►

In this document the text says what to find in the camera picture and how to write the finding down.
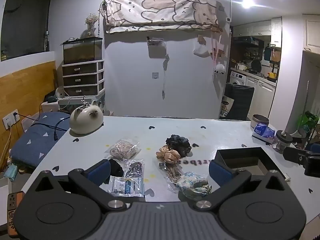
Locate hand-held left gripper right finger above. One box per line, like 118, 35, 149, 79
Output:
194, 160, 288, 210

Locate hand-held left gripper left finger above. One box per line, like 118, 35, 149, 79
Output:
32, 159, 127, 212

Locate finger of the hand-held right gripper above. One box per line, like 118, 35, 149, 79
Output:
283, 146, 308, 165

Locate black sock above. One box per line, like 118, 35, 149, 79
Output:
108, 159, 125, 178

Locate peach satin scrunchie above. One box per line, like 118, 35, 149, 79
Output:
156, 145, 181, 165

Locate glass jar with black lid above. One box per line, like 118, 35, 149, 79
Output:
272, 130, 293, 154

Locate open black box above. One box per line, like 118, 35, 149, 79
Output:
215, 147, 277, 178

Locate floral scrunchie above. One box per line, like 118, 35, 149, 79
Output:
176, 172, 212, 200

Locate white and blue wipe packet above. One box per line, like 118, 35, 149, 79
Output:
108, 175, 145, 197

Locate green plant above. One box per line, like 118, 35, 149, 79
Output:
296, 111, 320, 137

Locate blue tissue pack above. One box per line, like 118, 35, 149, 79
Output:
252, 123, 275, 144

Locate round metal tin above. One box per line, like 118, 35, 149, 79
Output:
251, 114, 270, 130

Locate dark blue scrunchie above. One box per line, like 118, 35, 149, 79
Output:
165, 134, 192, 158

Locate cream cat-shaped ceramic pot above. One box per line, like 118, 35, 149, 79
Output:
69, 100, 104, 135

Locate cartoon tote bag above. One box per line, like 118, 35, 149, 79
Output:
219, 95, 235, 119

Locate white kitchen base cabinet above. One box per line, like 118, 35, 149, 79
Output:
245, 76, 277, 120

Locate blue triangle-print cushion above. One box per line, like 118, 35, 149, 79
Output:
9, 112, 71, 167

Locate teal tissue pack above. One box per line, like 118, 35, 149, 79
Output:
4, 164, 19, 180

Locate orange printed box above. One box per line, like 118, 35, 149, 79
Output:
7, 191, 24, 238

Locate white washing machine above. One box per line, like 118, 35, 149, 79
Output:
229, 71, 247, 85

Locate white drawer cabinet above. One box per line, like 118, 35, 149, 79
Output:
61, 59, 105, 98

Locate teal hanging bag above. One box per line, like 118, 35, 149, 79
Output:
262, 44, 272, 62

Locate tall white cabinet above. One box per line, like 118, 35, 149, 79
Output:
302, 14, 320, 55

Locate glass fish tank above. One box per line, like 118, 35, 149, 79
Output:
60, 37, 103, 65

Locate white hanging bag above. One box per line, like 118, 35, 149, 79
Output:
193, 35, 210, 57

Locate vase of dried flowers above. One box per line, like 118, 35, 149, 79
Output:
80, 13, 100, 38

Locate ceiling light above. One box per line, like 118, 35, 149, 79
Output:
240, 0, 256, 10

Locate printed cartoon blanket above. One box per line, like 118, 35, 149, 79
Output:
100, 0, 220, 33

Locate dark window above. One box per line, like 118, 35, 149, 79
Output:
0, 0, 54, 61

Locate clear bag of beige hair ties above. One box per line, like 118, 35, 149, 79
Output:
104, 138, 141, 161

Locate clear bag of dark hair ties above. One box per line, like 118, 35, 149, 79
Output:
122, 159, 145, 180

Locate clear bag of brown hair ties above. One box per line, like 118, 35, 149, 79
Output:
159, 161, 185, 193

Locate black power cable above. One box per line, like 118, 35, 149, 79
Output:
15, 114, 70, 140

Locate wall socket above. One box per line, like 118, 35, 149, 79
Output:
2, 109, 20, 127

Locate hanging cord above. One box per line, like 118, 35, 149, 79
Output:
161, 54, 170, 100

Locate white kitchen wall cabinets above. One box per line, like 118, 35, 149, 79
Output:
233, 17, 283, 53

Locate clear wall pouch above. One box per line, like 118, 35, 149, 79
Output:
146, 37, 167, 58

◄
►

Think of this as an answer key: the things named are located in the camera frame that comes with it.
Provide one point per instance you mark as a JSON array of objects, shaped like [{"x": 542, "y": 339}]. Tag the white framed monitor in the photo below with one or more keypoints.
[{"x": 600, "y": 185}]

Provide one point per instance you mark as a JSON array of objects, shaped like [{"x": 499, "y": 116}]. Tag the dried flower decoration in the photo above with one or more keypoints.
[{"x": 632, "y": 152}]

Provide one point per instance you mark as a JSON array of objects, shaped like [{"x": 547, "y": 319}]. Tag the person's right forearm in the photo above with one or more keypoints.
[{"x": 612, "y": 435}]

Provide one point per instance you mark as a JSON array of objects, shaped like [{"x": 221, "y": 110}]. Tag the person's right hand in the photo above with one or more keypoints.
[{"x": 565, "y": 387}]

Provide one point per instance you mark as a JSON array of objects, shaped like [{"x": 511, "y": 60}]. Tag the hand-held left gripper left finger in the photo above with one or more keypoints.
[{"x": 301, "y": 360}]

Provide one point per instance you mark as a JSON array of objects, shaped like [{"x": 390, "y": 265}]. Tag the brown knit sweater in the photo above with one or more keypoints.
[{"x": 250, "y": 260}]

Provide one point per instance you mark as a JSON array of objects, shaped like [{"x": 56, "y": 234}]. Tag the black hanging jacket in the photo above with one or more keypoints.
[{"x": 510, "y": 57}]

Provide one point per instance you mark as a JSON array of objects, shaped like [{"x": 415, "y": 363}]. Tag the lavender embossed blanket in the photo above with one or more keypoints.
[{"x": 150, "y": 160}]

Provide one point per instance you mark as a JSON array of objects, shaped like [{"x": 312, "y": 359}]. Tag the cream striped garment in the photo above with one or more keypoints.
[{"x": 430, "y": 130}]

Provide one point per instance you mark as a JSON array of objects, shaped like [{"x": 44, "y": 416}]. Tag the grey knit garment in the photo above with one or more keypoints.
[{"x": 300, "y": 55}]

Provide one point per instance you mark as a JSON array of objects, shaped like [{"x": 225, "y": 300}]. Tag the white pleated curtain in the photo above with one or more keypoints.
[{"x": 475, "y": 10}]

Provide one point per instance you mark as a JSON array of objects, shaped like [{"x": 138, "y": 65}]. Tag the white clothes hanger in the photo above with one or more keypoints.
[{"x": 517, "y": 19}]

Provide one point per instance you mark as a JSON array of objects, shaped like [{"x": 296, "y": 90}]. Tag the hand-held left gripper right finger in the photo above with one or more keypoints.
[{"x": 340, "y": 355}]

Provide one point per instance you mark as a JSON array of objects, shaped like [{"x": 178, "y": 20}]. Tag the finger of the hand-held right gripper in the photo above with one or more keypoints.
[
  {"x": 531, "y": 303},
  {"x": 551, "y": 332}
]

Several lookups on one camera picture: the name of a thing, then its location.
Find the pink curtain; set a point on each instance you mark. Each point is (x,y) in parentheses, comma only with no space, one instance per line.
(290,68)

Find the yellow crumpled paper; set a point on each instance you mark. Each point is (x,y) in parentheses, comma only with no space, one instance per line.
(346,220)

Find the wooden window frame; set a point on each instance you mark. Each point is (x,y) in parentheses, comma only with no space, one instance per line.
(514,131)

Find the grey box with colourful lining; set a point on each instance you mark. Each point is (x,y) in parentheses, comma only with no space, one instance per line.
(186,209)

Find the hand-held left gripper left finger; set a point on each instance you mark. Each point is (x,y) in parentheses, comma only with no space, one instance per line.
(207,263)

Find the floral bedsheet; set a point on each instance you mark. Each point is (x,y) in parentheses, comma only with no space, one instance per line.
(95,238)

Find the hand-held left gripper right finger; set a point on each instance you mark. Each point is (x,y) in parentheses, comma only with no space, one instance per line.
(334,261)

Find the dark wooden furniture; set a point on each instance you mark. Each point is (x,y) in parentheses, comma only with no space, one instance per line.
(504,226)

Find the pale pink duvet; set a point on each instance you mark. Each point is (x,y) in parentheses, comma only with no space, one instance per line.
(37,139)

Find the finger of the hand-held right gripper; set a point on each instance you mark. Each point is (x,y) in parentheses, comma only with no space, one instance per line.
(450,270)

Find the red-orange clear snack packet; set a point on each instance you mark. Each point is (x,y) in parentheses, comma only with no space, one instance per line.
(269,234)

◄

→ **Exercise objective**
Filter the lines above so that only those with the string "cartoon" remain, then copy them.

→ **Result of the exercise**
Locate cartoon tote bag above. One box per line, like 118, 35, 149, 79
Locate printed cartoon blanket above. One box per line, like 118, 35, 149, 79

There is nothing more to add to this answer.